╔══

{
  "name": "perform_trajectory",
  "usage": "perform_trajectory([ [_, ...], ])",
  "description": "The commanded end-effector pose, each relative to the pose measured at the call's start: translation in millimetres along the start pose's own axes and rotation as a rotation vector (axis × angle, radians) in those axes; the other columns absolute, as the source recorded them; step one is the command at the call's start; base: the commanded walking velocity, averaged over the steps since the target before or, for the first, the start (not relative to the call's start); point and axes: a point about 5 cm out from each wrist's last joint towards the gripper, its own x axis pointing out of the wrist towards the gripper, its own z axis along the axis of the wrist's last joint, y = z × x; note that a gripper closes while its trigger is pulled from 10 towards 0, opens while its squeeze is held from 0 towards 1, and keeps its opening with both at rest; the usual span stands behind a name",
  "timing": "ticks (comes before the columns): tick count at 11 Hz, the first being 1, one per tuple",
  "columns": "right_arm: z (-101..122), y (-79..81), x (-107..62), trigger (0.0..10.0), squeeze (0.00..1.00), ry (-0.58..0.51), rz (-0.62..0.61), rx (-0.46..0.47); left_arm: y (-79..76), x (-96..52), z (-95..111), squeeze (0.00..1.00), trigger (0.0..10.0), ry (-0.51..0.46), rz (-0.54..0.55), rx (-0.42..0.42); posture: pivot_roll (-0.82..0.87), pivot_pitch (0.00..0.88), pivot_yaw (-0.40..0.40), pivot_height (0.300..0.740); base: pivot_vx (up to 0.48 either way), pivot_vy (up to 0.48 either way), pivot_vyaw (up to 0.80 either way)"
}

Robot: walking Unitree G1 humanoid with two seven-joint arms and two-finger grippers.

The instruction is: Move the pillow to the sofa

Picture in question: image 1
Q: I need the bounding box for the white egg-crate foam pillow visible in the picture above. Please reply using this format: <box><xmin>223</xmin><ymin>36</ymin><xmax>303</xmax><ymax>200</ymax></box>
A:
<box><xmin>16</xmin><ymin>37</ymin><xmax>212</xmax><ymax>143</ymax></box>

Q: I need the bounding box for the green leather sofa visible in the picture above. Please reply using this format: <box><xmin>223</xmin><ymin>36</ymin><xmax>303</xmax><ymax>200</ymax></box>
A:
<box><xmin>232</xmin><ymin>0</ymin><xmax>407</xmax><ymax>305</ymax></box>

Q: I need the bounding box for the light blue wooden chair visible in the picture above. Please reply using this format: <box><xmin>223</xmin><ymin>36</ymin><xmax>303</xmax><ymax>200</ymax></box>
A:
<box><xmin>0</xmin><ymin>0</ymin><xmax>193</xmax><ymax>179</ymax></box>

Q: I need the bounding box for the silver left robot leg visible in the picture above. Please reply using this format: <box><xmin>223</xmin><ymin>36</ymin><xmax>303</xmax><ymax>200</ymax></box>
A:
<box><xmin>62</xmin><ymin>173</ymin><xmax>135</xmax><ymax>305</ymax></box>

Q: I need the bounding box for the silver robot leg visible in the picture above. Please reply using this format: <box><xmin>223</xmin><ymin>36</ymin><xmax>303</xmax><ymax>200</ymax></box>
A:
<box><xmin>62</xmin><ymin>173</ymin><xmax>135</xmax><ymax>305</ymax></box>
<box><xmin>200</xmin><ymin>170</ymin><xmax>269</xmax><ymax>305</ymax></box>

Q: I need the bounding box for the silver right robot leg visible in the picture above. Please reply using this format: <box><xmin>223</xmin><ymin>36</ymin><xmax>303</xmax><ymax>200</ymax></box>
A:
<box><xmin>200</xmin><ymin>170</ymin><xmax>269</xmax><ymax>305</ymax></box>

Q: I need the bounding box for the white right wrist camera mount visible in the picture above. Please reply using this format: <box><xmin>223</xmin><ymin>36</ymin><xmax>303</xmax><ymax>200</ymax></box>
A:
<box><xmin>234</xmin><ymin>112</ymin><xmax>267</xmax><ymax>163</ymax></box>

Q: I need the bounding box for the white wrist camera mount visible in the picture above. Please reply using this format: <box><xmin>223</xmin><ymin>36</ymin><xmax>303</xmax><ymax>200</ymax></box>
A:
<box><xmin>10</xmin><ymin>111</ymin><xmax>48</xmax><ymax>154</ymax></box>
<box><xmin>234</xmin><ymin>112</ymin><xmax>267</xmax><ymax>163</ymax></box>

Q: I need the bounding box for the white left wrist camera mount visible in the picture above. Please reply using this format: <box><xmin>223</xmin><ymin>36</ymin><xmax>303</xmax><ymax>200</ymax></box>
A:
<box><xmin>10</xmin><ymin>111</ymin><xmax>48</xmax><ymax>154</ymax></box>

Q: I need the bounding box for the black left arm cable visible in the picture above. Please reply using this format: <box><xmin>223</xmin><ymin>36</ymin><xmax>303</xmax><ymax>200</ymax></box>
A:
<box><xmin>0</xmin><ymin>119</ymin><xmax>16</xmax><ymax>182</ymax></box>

╚══

__What is being asked__: All of the material, start to finish, should be retyped exactly.

__Expected output__:
{
  "name": "perform_trajectory",
  "usage": "perform_trajectory([ [_, ...], ])",
  "description": "The commanded end-effector pose, each relative to the pose measured at the call's start: translation in millimetres along the start pose's own axes and rotation as a rotation vector (axis × angle, radians) in those axes; the other columns absolute, as the source recorded them; step one is the command at the call's start; base: the commanded walking velocity, averaged over the steps since the target before or, for the first, the start (not relative to the call's start); point and axes: a point about 5 cm out from each wrist's last joint towards the gripper, its own x axis pointing out of the wrist towards the gripper, its own z axis along the axis of the wrist's last joint, y = z × x; note that a gripper closes while its trigger is pulled from 10 towards 0, opens while its squeeze is held from 0 towards 1, and keeps its opening with both at rest; the usual span stands behind a name",
  "timing": "ticks (comes before the columns): tick count at 11 Hz, the first being 1, one per tuple",
  "columns": "right_arm: z (-101..122), y (-79..81), x (-107..62), trigger (0.0..10.0), squeeze (0.00..1.00), ry (-0.58..0.51), rz (-0.62..0.61), rx (-0.46..0.47); left_arm: y (-79..76), x (-96..52), z (-95..111), squeeze (0.00..1.00), trigger (0.0..10.0), ry (-0.51..0.46), rz (-0.54..0.55), rx (-0.42..0.42); posture: pivot_roll (-0.82..0.87), pivot_pitch (0.00..0.88), pivot_yaw (-0.40..0.40), pivot_height (0.300..0.740); base: pivot_vx (up to 0.48 either way), pivot_vy (up to 0.48 either way), pivot_vyaw (up to 0.80 either way)"
}

Robot: walking Unitree G1 humanoid with two seven-joint arms and two-finger grippers.

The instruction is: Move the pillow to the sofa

Picture in question: image 1
Q: I need the bounding box for the white egg-crate foam pillow visible in the picture above. Please reply using this format: <box><xmin>223</xmin><ymin>36</ymin><xmax>303</xmax><ymax>200</ymax></box>
A:
<box><xmin>16</xmin><ymin>37</ymin><xmax>212</xmax><ymax>143</ymax></box>

Q: I need the bounding box for the green leather sofa visible in the picture above. Please reply using this format: <box><xmin>223</xmin><ymin>36</ymin><xmax>303</xmax><ymax>200</ymax></box>
A:
<box><xmin>232</xmin><ymin>0</ymin><xmax>407</xmax><ymax>305</ymax></box>

Q: I need the bounding box for the light blue wooden chair visible in the picture above. Please reply using this format: <box><xmin>223</xmin><ymin>36</ymin><xmax>303</xmax><ymax>200</ymax></box>
A:
<box><xmin>0</xmin><ymin>0</ymin><xmax>193</xmax><ymax>179</ymax></box>

Q: I need the bounding box for the silver left robot leg visible in the picture above. Please reply using this format: <box><xmin>223</xmin><ymin>36</ymin><xmax>303</xmax><ymax>200</ymax></box>
A:
<box><xmin>62</xmin><ymin>173</ymin><xmax>135</xmax><ymax>305</ymax></box>

Q: I need the bounding box for the silver robot leg visible in the picture above. Please reply using this format: <box><xmin>223</xmin><ymin>36</ymin><xmax>303</xmax><ymax>200</ymax></box>
A:
<box><xmin>62</xmin><ymin>173</ymin><xmax>135</xmax><ymax>305</ymax></box>
<box><xmin>200</xmin><ymin>170</ymin><xmax>269</xmax><ymax>305</ymax></box>

Q: I need the bounding box for the silver right robot leg visible in the picture above. Please reply using this format: <box><xmin>223</xmin><ymin>36</ymin><xmax>303</xmax><ymax>200</ymax></box>
A:
<box><xmin>200</xmin><ymin>170</ymin><xmax>269</xmax><ymax>305</ymax></box>

Q: I need the bounding box for the white right wrist camera mount visible in the picture above. Please reply using this format: <box><xmin>223</xmin><ymin>36</ymin><xmax>303</xmax><ymax>200</ymax></box>
A:
<box><xmin>234</xmin><ymin>112</ymin><xmax>267</xmax><ymax>163</ymax></box>

Q: I need the bounding box for the white wrist camera mount visible in the picture above. Please reply using this format: <box><xmin>223</xmin><ymin>36</ymin><xmax>303</xmax><ymax>200</ymax></box>
A:
<box><xmin>10</xmin><ymin>111</ymin><xmax>48</xmax><ymax>154</ymax></box>
<box><xmin>234</xmin><ymin>112</ymin><xmax>267</xmax><ymax>163</ymax></box>

Q: I need the bounding box for the white left wrist camera mount visible in the picture above. Please reply using this format: <box><xmin>223</xmin><ymin>36</ymin><xmax>303</xmax><ymax>200</ymax></box>
A:
<box><xmin>10</xmin><ymin>111</ymin><xmax>48</xmax><ymax>154</ymax></box>

Q: I need the bounding box for the black left arm cable visible in the picture above. Please reply using this format: <box><xmin>223</xmin><ymin>36</ymin><xmax>303</xmax><ymax>200</ymax></box>
A:
<box><xmin>0</xmin><ymin>119</ymin><xmax>16</xmax><ymax>182</ymax></box>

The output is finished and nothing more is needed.